▶ [Exercise prompt] Produce an exact copy of the lines below, starting at the first and ending with the line containing "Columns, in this".

(Dataset items)
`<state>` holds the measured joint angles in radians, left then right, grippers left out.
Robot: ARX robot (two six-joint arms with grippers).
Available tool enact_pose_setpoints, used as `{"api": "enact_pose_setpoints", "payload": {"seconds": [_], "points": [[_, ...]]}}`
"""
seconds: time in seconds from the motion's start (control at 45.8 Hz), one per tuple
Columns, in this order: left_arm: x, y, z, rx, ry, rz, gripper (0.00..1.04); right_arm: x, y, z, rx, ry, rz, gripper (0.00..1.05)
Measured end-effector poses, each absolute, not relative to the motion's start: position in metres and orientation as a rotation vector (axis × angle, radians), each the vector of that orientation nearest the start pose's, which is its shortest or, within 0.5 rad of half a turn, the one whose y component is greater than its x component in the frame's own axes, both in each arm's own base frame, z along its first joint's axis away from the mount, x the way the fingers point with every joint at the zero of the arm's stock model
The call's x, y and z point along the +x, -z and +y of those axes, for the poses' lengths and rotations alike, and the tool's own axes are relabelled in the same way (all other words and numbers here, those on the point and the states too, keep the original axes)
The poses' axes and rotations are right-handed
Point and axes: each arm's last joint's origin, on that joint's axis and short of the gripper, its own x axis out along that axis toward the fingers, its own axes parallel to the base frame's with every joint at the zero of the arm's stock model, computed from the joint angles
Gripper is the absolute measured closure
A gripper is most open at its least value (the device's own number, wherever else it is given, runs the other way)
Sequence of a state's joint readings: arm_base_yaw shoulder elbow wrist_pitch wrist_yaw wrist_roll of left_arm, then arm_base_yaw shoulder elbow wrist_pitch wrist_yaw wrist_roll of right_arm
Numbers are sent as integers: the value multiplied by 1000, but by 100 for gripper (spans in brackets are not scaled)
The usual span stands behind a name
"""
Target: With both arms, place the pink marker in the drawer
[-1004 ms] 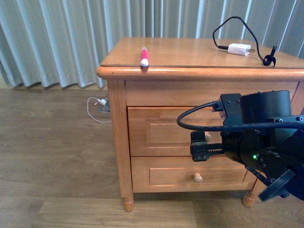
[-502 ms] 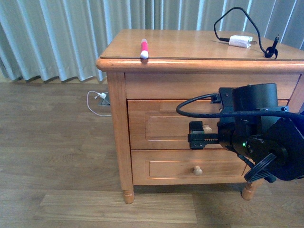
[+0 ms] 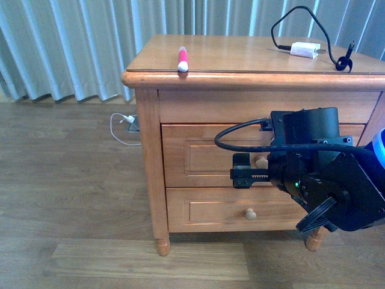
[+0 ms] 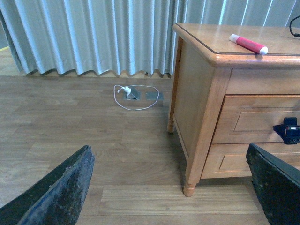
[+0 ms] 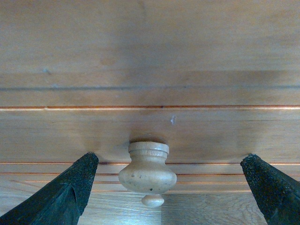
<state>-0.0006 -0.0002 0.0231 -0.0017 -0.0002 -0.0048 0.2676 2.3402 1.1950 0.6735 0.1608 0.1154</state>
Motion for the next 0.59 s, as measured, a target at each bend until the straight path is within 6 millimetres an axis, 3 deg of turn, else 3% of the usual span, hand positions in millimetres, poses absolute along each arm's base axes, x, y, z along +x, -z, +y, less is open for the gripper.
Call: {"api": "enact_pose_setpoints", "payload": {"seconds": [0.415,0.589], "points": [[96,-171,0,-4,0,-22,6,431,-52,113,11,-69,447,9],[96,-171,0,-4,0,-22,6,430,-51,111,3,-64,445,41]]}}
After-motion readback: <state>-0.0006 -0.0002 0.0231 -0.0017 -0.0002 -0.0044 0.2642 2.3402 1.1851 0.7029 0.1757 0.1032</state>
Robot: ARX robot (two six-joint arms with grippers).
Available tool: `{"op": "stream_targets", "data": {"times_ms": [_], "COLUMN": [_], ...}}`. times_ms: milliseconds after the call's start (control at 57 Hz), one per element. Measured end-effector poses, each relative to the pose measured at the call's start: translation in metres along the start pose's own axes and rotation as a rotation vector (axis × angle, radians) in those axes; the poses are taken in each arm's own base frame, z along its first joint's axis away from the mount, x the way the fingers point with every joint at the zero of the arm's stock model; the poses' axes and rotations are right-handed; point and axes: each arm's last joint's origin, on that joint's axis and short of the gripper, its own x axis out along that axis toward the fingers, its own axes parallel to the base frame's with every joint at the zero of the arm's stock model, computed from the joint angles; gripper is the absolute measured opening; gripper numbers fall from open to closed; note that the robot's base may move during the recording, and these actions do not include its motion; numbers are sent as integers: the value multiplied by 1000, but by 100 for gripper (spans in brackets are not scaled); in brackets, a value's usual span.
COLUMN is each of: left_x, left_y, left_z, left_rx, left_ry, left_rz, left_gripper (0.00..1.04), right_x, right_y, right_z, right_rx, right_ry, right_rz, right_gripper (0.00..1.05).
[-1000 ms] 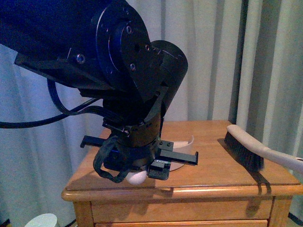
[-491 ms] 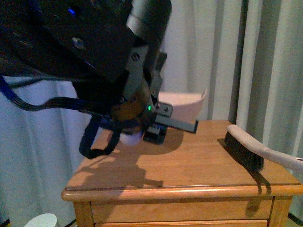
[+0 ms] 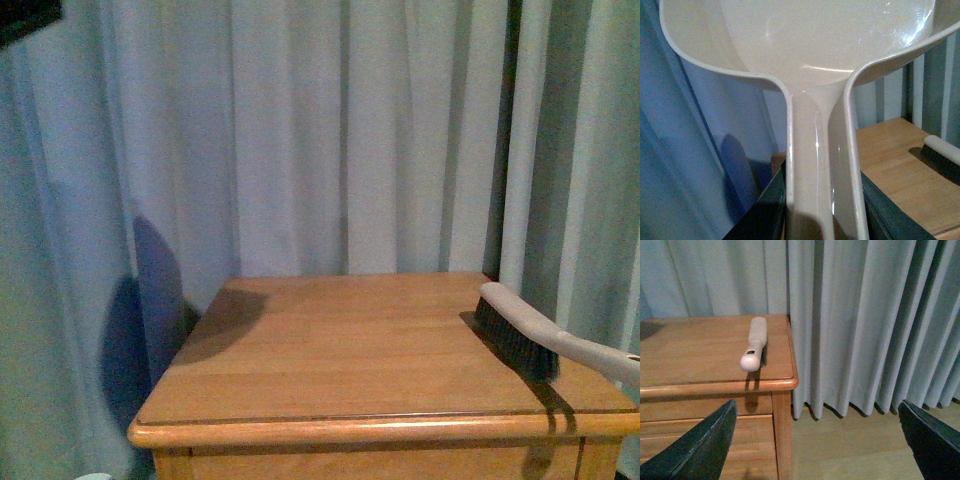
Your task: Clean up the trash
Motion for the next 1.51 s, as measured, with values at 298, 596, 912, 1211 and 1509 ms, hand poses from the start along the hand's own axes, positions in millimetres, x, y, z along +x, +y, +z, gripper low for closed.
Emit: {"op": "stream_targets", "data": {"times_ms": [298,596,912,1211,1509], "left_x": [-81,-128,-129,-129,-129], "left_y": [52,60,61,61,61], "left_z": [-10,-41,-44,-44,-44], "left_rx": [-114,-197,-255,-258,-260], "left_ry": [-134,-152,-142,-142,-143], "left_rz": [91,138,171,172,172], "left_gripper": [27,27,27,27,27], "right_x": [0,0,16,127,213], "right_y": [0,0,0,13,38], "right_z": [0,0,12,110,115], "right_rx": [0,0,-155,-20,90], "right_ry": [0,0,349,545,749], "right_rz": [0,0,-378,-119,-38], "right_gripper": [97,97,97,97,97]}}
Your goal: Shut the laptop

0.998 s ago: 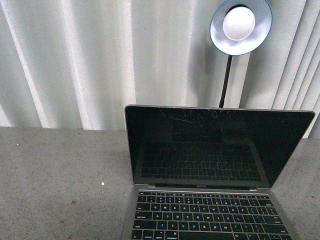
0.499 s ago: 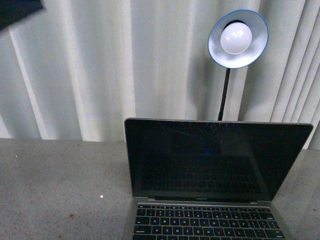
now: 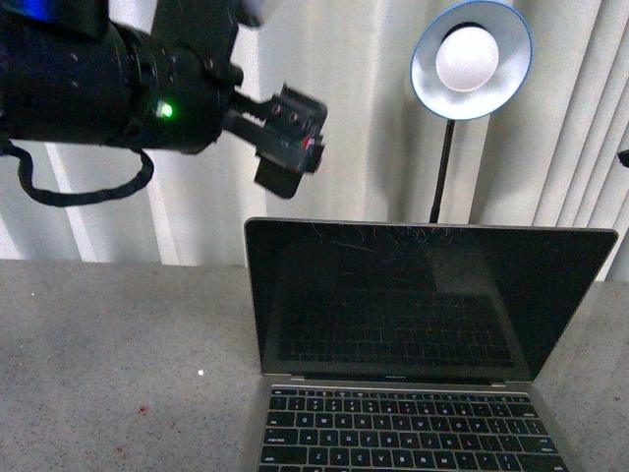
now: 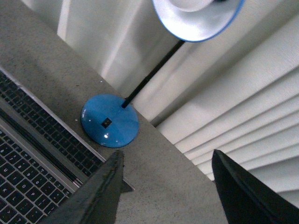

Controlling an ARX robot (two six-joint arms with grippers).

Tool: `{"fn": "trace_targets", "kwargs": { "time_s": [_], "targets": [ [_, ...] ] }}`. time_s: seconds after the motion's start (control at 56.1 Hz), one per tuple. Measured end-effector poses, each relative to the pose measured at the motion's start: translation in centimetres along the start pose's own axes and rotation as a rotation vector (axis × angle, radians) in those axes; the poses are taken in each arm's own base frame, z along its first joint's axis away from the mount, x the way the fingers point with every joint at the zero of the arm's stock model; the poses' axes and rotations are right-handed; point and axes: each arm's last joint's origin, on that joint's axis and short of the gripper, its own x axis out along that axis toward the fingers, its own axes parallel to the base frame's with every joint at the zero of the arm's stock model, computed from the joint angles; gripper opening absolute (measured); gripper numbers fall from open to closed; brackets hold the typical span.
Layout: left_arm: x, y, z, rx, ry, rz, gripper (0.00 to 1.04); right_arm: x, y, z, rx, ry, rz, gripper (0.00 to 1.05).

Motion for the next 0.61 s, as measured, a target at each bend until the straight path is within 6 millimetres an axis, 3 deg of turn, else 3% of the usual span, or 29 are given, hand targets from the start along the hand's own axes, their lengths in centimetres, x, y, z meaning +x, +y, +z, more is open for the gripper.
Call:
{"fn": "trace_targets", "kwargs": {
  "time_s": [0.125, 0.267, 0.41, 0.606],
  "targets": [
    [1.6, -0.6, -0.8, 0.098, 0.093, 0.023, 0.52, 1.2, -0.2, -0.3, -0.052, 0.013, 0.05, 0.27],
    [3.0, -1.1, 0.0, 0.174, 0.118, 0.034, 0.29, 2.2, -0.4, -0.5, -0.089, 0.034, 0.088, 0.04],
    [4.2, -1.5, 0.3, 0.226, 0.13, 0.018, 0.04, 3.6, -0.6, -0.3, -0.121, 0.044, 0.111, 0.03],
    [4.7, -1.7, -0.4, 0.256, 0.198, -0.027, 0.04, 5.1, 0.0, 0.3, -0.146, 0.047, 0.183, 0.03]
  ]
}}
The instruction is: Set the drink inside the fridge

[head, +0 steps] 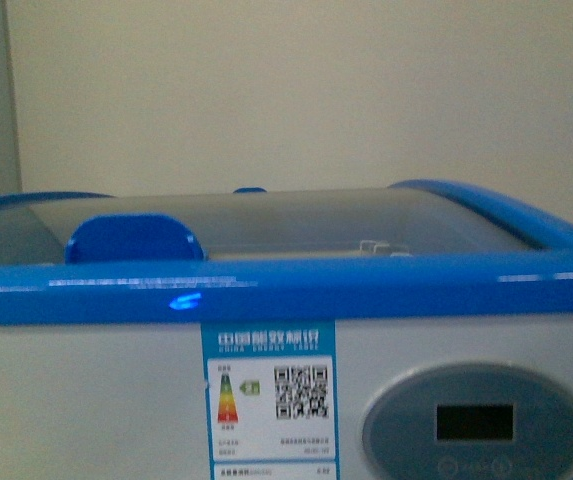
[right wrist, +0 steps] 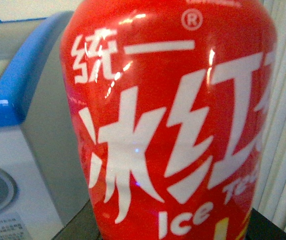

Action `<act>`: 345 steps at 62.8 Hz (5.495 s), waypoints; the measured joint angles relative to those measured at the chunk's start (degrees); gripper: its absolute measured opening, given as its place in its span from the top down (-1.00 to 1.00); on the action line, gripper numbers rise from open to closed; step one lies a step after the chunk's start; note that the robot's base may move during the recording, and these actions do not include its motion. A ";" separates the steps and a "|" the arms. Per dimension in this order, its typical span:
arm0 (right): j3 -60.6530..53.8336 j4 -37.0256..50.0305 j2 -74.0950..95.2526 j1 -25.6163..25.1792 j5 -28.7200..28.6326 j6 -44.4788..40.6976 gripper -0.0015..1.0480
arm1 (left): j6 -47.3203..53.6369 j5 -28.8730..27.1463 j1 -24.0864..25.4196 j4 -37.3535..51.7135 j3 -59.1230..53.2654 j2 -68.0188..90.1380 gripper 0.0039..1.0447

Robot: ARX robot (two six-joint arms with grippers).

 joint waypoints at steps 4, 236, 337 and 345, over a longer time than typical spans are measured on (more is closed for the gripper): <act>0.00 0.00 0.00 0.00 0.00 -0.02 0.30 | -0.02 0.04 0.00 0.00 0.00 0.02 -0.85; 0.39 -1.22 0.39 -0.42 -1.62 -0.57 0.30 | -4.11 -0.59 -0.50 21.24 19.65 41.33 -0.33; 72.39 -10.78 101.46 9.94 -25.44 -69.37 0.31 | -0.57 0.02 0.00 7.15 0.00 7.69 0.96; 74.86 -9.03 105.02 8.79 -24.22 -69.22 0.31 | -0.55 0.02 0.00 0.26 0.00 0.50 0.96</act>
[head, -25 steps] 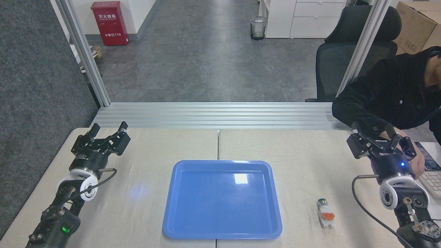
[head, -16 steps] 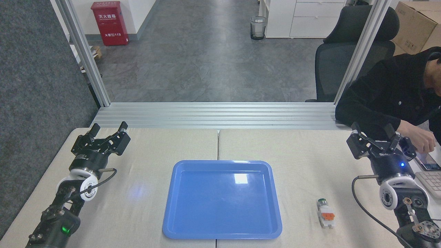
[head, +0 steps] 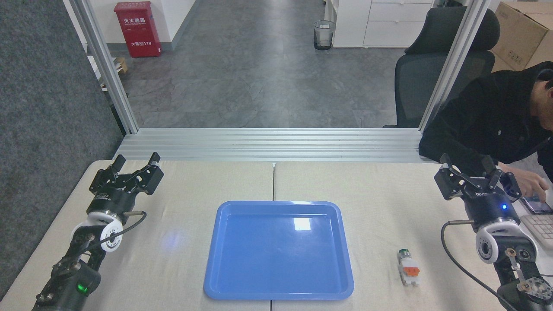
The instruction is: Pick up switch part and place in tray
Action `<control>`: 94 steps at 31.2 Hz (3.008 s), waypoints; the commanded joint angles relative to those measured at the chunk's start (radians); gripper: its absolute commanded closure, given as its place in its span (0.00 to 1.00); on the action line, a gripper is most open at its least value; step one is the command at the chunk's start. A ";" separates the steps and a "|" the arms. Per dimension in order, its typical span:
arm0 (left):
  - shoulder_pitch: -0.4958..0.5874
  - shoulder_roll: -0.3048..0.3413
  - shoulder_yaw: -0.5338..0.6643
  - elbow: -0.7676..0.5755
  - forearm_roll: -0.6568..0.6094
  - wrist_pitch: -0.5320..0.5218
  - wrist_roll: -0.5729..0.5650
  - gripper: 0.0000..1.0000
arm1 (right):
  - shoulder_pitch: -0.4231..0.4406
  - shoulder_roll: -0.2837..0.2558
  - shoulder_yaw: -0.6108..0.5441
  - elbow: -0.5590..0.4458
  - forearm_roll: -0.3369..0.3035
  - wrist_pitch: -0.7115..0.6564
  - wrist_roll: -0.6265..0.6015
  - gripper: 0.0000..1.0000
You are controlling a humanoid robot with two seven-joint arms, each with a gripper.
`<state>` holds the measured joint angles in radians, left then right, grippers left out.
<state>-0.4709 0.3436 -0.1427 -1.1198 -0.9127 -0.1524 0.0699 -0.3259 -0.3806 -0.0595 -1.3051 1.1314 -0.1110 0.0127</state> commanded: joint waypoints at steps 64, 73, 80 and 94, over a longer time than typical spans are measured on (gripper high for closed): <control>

▶ [Reply to the exercise]
`<state>` holds the measured joint angles in radians, left then right, grippers left out.
Robot: ARX robot (two six-joint arms with grippers).
Available tool enact_pose_setpoints, used as `{"api": "enact_pose_setpoints", "payload": {"seconds": [_], "points": [[_, ...]]}}`
"""
seconds: time in seconds from the motion's start (control at 45.8 Hz), one per tuple
Columns, in this order: left_arm: x, y, z, rx, ry, rz, gripper (0.00..1.04); right_arm: x, y, z, rx, ry, rz, gripper (0.00..1.05)

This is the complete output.